Revised. 12/8/10
By: Jay Dyer
(c) Copyrighted, all right reserved.
Old Man is part of a Faulkner work titled The Wild Palms, a collection of two stories; Old Man and If I Forget Thee Jerusalem, both of which deal with similar themes, yet are able to stand alone. Old Man is a fascinating tale, rife with allusions to biblical characters, questions of destiny and freedom, gender and sexual issues, natural and spiritual forces, social flaws and rival cultures, operating under a modernist analysis. It also uses humor to make the piece somewhat of a dark satire. Faulkner’s rich usage of symbols, and the stories’ allegorical meanings are worthy of analysis within their own context (as opposed to comparison with The Wild Palms).
Old Man takes place in Mississippi in 1927 during a flood of the Mississippi River, where two convicts are chosen to paddle down river and rescue stranded refugees. Of the two, one is described as “plump,” while the protagonist is “tall and thin.” Neither criminals are exceptionally bright, and have been engaged in manual labor on a levee at a place called “The Farm” for seven years, yet had oddly not seen the water itself in. They are thus isolated, nameless individuals who subsist at an animalistic level, as the “Farm” terminology suggests. In fact, we later learn that the anonymous tall convict had derived the idea to rob a train from reading pulp fiction novels.

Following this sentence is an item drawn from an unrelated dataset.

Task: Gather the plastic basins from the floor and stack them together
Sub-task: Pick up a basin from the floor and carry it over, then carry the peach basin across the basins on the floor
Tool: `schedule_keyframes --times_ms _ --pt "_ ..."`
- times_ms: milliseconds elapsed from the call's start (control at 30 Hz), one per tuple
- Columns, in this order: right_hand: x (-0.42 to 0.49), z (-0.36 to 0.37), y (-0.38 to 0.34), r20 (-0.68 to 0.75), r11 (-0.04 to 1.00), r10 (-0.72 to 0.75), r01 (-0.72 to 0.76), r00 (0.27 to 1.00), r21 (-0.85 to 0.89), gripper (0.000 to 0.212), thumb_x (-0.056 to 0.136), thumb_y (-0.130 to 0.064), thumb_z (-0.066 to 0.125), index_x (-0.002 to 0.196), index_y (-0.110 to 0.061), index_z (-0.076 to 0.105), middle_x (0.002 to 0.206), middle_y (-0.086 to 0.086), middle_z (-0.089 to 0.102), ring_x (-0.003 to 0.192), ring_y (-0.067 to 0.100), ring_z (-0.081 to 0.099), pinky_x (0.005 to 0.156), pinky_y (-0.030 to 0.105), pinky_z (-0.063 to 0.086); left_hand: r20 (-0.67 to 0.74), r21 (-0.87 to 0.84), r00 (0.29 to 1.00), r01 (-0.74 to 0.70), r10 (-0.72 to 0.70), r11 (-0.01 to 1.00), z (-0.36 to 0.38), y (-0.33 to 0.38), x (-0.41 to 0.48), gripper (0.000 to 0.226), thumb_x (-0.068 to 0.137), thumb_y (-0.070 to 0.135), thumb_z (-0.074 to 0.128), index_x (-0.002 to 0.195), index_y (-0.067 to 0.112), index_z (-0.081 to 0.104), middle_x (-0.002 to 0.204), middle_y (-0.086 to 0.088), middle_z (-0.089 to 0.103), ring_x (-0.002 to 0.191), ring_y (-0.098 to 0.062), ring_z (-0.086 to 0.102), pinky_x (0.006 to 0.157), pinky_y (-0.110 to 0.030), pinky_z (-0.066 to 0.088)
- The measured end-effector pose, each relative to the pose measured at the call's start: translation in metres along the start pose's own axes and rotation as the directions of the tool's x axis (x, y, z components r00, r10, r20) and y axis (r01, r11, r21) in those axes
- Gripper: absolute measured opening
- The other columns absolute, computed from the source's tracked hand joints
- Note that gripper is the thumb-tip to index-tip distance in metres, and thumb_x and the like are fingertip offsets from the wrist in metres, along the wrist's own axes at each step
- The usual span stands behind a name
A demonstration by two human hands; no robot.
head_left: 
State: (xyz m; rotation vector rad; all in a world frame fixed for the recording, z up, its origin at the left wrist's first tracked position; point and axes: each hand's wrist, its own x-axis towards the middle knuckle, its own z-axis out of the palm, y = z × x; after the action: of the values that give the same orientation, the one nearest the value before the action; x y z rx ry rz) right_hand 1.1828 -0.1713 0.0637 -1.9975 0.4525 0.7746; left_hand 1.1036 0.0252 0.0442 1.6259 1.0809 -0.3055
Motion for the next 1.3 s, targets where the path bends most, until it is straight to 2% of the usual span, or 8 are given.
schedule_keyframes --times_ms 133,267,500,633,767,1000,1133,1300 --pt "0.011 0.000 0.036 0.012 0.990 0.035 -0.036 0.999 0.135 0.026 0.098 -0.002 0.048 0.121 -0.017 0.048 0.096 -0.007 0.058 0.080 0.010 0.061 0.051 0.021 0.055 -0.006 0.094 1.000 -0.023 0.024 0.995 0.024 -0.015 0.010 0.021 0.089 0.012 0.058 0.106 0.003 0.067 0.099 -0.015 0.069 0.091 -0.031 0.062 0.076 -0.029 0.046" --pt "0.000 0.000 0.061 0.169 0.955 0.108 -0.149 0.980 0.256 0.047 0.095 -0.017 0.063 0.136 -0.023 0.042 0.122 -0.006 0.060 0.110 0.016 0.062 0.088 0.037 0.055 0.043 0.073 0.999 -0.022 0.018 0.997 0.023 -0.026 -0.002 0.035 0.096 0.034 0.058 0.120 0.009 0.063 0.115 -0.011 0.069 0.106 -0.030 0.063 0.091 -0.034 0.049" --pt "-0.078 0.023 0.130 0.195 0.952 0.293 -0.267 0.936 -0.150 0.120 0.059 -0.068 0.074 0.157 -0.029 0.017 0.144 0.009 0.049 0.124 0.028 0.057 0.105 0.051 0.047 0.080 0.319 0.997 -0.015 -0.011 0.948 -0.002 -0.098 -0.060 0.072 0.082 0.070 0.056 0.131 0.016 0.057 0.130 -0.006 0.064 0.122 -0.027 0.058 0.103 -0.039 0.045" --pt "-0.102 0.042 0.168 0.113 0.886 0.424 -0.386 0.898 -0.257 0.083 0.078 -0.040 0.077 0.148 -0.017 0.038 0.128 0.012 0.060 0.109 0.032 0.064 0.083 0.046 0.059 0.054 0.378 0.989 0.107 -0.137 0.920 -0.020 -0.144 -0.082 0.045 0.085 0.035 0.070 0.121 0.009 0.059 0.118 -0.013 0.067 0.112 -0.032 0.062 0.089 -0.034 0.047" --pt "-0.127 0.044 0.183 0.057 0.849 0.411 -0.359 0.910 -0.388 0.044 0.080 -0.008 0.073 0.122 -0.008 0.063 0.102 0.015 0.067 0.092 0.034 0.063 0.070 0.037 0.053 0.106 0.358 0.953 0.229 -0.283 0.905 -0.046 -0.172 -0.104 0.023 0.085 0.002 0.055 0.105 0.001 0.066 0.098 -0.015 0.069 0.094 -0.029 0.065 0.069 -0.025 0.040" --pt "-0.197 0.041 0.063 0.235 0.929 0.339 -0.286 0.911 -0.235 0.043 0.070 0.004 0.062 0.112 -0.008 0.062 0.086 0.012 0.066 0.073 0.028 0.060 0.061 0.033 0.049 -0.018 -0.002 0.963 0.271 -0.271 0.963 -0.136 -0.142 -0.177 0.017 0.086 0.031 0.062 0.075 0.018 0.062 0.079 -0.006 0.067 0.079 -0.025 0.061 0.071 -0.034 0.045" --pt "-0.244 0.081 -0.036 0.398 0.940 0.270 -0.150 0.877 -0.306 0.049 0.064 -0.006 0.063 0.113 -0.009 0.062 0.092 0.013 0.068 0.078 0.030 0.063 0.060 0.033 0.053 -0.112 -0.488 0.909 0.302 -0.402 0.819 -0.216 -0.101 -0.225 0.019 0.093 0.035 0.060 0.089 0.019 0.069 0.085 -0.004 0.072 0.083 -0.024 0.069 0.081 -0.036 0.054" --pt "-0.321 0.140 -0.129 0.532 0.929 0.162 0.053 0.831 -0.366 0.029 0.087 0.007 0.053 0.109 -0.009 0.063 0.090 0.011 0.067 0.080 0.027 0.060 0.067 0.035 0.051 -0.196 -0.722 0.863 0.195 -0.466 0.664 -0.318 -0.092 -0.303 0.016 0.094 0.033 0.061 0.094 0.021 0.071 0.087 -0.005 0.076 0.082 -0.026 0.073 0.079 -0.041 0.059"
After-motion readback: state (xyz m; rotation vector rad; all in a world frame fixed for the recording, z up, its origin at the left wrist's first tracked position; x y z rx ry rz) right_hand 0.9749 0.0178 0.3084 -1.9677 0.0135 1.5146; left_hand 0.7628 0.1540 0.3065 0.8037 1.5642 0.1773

His youthful reasoning was apparently that if he took the best ideas from all the novels he had read, his robbery would prove successful. This is an amusing use of irony where a completely fictional reality comes to dominate the psychological motivations for a young southern male’s decision to rob trains, ultimately for his teenage girlfriend, which lands him in jail. The male/female dynamic will be one of the main themes of the novella, and Faulkner takes a particularly negative and antagonistic view of the social norms of his day, especially that of married life and the status quo. Several examples arise in which Faulkner makes this point as the convict is swept along by the river’s fatalistic currents.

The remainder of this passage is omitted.